Sementara ketika purnawirawan militer memimpin Indonesia yaitu era Presiden Susilo Bambang Yudhoyono (SBY) selama 10 tahun, justru pertumbuhan ekonomi tumbuh 6,2 persen, demokrasi berjalan stabil.
Terkait ketakutan kembali lahirnya dwifungsi TNI dalam RUU TNI, menurut Faizal, sama sama sekali tidak berdasar. Ketakutan itu justru dibangun sebagai propaganda terhadap rakyat, dan sangat berbahaya bagi bangsa.
"Jadi saya ingin mengatakan kepada kawan-kawan koalisi masyarakat sipil stop menggunakan sipil untuk menghantam polisi, menghantam tentara menghantam lawan politik. Kita semua sipil, tentara juga pensiun statusnya sipil, tentara masuk ke eksekutif dia juga tunduk kepada aturan sipil. Jadi diskriminasi dikotomi ini harus dihentikan,” ujar Faizal.
Senada dengan Faizal, Pakar Hukum Tata Negara, Margarito Kamis menambahkan dua jabatan yang diemban dalam pemerintahan bukanlah hal baru di Indonesia.
“Ini biasa saja dan masih ada resonansi dengan fungsi dasar mereka. Misalnya pengentasan narkoba, anda jangan melihat pemberantasan narkoba dalam dimensi hukum dan politiknya. Jadi karena itu saya melihat yang tejadi dan yang dibahas dalam RUU TNI ini bagi saya ini hal yang sangat simpel,” kata Margarito.
Pria yang pernah menjabat sebagai Staff Ahli Menteri Sekretaris Negara itu tidak mempermasalahkan untuk Angkatan Darat mengelola Badan Nasional Pengelola Perbatasan (BNPP), dan Angkatan Laut mengelola Bakamla.
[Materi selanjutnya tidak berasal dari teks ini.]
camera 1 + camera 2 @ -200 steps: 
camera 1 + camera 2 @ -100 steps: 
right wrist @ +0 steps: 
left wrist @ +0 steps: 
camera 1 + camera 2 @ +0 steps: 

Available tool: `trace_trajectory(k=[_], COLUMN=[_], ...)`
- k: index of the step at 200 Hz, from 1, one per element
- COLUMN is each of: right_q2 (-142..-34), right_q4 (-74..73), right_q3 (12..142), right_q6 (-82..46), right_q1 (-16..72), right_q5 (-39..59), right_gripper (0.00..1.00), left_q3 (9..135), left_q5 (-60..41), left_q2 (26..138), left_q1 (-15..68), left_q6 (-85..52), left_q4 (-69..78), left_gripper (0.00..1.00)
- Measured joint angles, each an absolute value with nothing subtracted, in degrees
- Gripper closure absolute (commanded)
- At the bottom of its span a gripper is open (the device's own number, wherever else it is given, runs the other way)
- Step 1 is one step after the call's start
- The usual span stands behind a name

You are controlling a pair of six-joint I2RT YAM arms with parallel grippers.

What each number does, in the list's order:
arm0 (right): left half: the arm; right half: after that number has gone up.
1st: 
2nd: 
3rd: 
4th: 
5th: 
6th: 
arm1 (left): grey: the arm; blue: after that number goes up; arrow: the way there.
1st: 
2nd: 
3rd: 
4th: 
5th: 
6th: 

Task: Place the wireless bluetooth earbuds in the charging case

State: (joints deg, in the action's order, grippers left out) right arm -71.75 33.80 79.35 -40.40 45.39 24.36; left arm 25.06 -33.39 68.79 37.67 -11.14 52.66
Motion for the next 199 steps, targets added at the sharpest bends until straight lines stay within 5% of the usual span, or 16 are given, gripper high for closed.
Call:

“Jujur saja, saya mengatakan dari sudut pandang saya tidak ada jalan kembali ke supremasi militer atau militerisasi, why? Karena tatanan institusi kita tidak memberikan jalan TNI ke arah itu. Jadi di UUD kita tidak berwenang untuk kebijakan-kebijakan politik fundamental,” pungkasnya.